Program to detect tokens in a C code
As it is known that Lexical Analysis is the first phase of compiler also known as scanner. It converts the input program into a sequence of Tokens.
A C program consists of various tokens and a token is either a keyword, an identifier, a constant, a string literal, or a symbol.
For Example:
- Keywords: for, while, if etc.
- Identifier: Variable name, function name etc.
- Operators: '+', '++', '-' etc.
- Separators: ', ' ';' etc
Example: For input "int a = b + 1c;", it will identify "int" as a keyword, "a" as an identifier, "=" as an operator, etc.
Approach :
- The ides is to breaks the input string (a C code) into tokens such as keywords, identifiers, operators, integers, and real numbers.

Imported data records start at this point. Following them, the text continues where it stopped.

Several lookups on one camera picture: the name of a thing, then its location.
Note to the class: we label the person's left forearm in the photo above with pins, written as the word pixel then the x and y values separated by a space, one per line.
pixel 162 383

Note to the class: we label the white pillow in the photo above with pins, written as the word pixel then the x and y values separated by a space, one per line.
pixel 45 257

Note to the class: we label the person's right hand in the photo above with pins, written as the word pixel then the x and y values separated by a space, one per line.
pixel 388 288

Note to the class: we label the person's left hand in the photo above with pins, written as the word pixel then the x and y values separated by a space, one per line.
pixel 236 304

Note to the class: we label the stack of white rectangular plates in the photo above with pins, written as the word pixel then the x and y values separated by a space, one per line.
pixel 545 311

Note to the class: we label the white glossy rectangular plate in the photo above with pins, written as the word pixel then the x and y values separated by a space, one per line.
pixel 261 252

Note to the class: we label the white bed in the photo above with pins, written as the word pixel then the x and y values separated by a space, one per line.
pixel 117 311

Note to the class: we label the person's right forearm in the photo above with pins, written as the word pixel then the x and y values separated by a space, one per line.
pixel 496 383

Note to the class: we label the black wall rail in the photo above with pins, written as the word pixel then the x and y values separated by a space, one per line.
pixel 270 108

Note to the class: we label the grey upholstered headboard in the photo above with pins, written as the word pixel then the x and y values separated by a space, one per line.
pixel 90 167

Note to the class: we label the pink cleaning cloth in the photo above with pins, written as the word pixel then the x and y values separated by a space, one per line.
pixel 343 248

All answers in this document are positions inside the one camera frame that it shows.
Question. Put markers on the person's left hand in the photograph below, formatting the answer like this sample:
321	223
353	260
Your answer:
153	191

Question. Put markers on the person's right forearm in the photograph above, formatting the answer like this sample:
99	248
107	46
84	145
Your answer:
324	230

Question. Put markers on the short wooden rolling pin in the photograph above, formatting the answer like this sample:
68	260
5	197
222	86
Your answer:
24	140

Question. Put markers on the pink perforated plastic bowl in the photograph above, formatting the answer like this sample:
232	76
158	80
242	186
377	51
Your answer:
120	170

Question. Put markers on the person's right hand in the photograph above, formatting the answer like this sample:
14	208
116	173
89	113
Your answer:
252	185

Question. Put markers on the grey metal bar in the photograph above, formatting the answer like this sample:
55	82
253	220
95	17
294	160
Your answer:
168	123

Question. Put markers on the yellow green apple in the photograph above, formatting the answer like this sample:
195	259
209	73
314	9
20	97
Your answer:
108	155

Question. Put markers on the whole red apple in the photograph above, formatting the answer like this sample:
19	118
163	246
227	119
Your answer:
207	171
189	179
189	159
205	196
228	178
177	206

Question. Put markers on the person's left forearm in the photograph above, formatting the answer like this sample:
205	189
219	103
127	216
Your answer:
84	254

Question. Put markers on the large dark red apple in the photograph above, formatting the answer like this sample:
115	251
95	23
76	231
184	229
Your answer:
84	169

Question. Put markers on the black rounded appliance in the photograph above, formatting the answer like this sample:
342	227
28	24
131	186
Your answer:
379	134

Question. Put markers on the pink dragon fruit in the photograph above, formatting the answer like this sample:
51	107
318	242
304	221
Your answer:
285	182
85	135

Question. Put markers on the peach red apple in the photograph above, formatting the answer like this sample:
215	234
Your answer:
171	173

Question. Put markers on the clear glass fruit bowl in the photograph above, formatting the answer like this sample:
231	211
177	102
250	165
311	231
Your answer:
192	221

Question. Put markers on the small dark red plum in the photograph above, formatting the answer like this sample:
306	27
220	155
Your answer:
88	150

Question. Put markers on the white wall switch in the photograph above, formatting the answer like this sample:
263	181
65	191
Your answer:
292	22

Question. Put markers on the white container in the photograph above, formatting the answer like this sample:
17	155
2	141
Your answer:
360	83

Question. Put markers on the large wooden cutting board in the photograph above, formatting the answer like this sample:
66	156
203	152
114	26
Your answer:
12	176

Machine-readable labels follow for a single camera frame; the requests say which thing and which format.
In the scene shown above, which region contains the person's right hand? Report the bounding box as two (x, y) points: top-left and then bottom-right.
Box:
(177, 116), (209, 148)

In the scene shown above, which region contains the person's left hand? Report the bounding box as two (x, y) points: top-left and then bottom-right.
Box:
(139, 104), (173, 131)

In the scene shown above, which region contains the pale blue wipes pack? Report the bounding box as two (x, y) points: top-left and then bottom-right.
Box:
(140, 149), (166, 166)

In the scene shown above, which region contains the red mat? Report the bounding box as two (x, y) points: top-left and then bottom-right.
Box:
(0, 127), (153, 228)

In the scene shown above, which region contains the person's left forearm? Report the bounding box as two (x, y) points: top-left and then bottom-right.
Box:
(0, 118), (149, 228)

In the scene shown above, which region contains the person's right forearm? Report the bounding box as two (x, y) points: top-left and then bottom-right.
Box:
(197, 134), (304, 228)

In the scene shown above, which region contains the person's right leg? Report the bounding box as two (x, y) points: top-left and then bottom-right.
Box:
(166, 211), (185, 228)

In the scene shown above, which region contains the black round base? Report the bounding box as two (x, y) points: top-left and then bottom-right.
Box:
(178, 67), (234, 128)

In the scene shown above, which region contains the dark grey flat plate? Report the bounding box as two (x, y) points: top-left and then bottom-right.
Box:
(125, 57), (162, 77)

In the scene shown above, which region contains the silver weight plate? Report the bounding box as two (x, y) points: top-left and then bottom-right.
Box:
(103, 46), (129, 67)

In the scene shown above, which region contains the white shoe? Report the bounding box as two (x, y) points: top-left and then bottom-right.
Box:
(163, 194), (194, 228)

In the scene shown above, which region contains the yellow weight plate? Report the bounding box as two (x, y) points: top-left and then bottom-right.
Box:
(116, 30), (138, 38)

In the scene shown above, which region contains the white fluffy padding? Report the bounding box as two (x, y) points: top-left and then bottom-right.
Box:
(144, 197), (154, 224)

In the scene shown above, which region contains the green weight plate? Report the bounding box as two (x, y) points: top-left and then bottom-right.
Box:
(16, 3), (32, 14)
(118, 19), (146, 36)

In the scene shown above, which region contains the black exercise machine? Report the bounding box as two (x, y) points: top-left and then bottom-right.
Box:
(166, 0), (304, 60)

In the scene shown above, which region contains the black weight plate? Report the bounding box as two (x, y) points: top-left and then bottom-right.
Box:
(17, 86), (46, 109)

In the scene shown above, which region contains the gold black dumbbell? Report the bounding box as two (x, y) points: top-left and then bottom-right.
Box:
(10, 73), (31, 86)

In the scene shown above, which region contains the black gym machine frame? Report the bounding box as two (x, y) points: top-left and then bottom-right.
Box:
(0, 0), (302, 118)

- It checks each token using helper functions (
isKeyword,isInteger,validIdentifier, etc.) and prints its category.
Below is a program to print all the keywords, literals, valid identifiers, invalid identifiers, integer number, real number in a given C code:
#include <stdbool.h>
#include <stdio.h>
#include <string.h>
#include <stdlib.h>
// Returns 'true' if the character is a DELIMITER.
bool isDelimiter(char ch)
{
if (ch == ' ' || ch == '+' || ch == '-' || ch == '*' ||
ch == '/' || ch == ',' || ch == ';' || ch == '>' ||
ch == '<' || ch == '=' || ch == '(' || ch == ')' ||
ch == '[' || ch == ']' || ch == '{' || ch == '}')
return (true);
return (false);
}
// Returns 'true' if the character is an OPERATOR.
bool isOperator(char ch)
{
if (ch == '+' || ch == '-' || ch == '*' ||
ch == '/' || ch == '>' || ch == '<' ||
ch == '=')
return (true);
return (false);
}
// Returns 'true' if the string is a VALID IDENTIFIER.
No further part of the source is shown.